Display of Large Amounts of Geometries

Some spatial RDF datasets, such as DBpedia or Freebase, contain significantly more spatial information than can be reasonably retrieved and displayed on a map in a web application considering bandwidth and performance restrictions. Facete handles such cases using a quad tree data structure:

Based on the users constraints on the facets and the geo-link, a corresponding SPARQL concept, named geo-concept, is created. The geo-concept specifies the set of resources to be shown on the map.

A count of the number of instances matching the geo-concept is requested. If the count is below a configured threshold, all instances are retrieved at once and placed into the root node of the quad tree.

If this count exceeds the threshold, the extent of the whole map is split recursively into four tiles of equal size. The recursion stops if either a maximum depth is reached, or if the tiles have reached a certain relative size when compared to the map viewport (e.g. when about 4 × 4 tiles are visible).
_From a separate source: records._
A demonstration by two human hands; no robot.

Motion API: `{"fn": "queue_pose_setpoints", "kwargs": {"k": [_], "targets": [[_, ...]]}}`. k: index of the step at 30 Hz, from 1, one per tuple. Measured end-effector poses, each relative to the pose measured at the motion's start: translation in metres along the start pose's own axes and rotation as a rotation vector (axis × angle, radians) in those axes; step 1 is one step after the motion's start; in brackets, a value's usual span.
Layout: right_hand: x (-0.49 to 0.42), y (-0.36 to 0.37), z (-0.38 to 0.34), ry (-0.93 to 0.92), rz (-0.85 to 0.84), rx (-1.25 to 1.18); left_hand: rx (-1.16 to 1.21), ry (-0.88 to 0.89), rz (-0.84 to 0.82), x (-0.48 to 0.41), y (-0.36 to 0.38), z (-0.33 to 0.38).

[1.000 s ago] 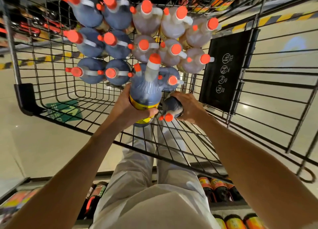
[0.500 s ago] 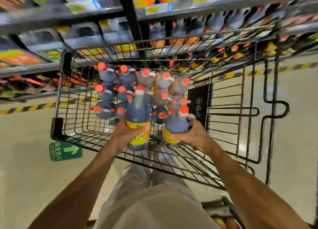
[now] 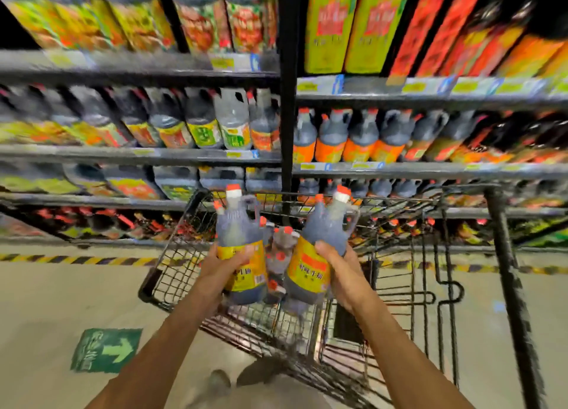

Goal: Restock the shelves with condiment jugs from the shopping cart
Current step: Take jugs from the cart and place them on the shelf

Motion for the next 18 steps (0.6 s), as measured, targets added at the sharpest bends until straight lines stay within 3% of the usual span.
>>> {"fn": "queue_pose_setpoints", "kwargs": {"k": [9,18], "targets": [[-0.009,0.138,-0.021,-0.032,-0.063,0.090,0.108,0.167,0.009,0.025,-0.101,0.075],[0.003,0.336,0.016,-0.016,-0.128,0.246,0.153,0.259,0.069,0.067,-0.291,0.119]]}}
Point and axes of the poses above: each hand's wrist, its own x-axis away from the middle knuckle, its own y-axis out of the palm, z = x × y, the point moved 8 cm from there along -x, towards the middle knuckle
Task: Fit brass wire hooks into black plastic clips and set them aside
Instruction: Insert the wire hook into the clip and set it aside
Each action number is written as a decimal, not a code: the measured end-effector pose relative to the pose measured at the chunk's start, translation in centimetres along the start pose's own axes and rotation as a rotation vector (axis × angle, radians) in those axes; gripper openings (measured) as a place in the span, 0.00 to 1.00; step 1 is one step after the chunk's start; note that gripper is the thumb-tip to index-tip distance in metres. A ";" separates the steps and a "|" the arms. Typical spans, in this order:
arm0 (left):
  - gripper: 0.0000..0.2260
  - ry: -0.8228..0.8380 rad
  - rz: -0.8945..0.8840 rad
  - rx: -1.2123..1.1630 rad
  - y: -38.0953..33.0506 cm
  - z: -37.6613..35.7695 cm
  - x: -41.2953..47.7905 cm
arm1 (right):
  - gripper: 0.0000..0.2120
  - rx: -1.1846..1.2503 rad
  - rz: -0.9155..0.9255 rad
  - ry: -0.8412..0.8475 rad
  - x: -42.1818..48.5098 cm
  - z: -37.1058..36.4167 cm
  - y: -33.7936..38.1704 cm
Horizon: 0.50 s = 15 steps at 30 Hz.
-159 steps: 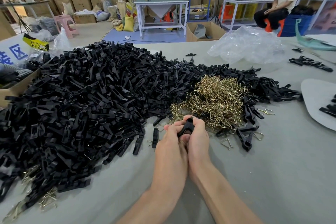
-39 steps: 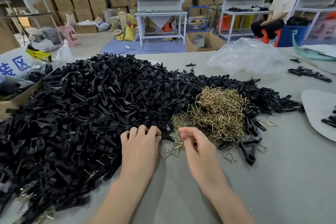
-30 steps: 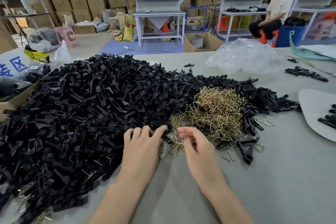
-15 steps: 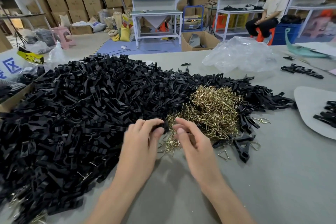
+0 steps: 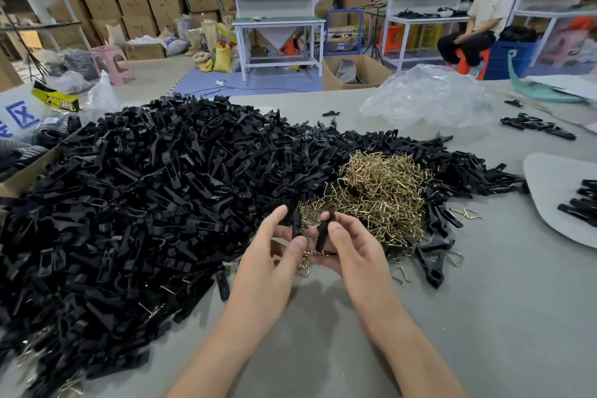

For each tile, the geo-concept is then modified to only refer to resources within that tiles' bounding box. A tile's resources are only retrieved, if the new count is again below a configured threshold.

Tiles that still contain too many geometries are rendered as boxes on the map.

An example of such display is shown in Fig. 7, which shows a subset of the approx. 20.000 resources with geo-positions in Germany. For each set of constraints, Facete creates a new quad tree that acts as a cache for the user's current configuration.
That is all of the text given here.